======== DATA EXCERPTS

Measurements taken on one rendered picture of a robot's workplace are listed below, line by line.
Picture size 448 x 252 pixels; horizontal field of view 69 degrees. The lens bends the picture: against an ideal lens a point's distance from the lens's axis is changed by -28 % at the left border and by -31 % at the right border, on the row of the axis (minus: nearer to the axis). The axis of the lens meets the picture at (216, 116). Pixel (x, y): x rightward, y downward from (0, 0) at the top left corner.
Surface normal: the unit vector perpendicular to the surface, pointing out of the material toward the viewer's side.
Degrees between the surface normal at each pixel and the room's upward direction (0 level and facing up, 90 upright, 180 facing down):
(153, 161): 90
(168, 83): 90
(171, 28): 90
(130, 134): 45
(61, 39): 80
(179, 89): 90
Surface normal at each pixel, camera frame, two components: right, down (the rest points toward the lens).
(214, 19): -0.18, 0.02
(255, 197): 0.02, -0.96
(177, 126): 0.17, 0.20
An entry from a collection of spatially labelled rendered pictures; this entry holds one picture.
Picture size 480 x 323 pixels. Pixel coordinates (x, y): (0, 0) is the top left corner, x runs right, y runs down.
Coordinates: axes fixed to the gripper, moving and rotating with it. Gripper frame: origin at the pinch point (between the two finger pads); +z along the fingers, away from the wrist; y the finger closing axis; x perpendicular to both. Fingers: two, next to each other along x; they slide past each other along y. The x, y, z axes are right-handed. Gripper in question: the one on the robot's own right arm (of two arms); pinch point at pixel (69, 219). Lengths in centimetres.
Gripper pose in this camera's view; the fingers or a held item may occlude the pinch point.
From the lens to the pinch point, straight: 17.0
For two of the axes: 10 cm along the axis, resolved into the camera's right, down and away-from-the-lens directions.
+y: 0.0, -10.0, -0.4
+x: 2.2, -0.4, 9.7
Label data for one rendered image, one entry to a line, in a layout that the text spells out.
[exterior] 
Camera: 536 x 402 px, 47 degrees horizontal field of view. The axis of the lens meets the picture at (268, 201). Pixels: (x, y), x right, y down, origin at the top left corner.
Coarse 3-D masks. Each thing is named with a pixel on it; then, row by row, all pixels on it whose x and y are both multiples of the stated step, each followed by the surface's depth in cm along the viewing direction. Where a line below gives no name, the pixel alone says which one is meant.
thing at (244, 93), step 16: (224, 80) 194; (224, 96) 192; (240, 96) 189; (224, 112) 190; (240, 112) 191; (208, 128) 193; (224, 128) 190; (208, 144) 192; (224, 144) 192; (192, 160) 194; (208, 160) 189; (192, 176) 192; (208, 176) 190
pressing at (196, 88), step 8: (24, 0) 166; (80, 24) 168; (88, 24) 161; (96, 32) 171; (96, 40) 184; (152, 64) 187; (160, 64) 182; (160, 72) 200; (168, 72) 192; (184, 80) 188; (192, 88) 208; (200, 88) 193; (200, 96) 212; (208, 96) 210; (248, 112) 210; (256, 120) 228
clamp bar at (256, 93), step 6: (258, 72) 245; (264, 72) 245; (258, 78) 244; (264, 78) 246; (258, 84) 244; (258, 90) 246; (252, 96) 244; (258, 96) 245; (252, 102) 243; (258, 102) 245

================

- [EXERCISE DIRECTIONS]:
The required output is every line above that contains the string "rendered".

- [RESULT OF THIS EXERCISE]:
Measurements taken on one rendered picture of a robot's workplace are listed below, line by line.
An entry from a collection of spatially labelled rendered pictures; this entry holds one picture.
Label data for one rendered image, one entry to a line, in a layout that the text spells out.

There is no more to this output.